Мне пришлось напрячь память, чтобы вспомнить, о чем она говорит. Раньше она настаивала, чтобы я каждый вечер смотрел с ней кино. «Фильмы», как она их назвала, употребляя одно из тех британских словечек, которыми пополнила ее словарный запас ее «мами».
— В нем ещё была песня «Поистине восхитительный». Которую пела кукла. Я никогда не понимала, о чем эта песня. Но когда я ее слышала, то всегда думала, что она о кукле, которая хочет стать свободной, которая все время крутится и крутится, но никак не может выбраться из своей музыкальной шкатулки. Она застряла. Мне всегда становилось грустно от того, что никто ей не помогал. И поэтому она осталась там навсегда.

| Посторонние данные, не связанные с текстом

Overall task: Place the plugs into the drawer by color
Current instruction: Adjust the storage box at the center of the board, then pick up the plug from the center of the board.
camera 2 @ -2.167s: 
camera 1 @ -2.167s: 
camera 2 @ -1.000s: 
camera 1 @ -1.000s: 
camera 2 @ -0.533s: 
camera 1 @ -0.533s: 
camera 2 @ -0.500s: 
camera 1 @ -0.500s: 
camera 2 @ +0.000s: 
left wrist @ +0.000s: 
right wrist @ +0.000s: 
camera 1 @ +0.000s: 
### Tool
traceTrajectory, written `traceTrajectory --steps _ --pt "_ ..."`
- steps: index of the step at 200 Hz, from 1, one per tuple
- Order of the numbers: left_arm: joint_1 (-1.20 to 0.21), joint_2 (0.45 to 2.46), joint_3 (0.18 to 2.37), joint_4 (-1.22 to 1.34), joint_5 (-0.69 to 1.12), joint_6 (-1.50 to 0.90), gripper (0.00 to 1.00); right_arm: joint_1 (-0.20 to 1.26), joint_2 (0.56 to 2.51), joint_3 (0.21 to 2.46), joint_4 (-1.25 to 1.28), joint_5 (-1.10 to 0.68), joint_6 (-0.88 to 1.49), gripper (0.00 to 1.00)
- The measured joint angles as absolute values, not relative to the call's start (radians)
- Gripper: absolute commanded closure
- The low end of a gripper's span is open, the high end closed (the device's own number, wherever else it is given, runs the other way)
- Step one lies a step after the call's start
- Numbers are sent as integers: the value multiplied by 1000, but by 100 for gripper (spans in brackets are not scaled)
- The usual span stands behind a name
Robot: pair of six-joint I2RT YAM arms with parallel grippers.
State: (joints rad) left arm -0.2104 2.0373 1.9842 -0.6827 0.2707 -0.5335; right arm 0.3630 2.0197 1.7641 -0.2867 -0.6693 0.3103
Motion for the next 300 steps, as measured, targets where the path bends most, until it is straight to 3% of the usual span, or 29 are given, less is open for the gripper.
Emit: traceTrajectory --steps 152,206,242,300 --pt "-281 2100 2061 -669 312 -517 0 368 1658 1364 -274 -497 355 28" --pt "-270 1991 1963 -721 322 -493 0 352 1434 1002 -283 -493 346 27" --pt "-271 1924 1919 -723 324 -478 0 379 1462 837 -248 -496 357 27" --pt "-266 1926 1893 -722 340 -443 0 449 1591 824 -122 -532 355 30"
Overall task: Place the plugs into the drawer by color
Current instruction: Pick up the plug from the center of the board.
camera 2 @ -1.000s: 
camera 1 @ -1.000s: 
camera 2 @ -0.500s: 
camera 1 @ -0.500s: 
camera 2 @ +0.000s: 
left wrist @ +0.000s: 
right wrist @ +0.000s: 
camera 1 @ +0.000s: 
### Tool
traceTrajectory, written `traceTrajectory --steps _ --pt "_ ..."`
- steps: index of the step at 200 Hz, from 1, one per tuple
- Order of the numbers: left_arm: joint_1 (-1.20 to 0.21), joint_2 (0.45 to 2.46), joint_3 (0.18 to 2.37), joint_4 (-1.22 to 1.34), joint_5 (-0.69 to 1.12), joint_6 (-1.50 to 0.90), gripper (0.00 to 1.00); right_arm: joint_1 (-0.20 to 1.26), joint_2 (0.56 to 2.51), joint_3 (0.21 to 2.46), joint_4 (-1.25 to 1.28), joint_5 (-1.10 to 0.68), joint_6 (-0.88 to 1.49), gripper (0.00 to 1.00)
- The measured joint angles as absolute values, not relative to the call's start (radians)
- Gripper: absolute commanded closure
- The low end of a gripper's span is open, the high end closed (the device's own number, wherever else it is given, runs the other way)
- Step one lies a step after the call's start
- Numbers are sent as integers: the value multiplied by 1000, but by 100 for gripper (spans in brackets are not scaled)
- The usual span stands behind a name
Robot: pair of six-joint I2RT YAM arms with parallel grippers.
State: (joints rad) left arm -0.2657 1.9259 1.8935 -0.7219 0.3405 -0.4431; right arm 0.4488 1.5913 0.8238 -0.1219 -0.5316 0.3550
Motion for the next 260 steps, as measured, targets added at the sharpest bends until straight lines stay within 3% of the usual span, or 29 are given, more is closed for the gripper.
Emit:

Услышав в ее голосе печальные нотки, я закрыл глаза. Куколка всегда была веселой. Никогда не грустила. Я, бл*дь, не мог слышать ее грустный голос. Вдруг я почувствовал что-то на своей руке, и тут же замер без движения. Это был ее палец. Кончик ее пальца, нежно кружил по тыльной стороне моей ладони, лежащей у нее на талии. Она отрывисто засмеялась, но смех тоже был грустным.
— Из-за ее макияжа ты говорил, что я совсем как та кукла на музыкальной шкатулке.
Пауза.
— Но теперь мне кажется, что я похожа на нее не только в этом.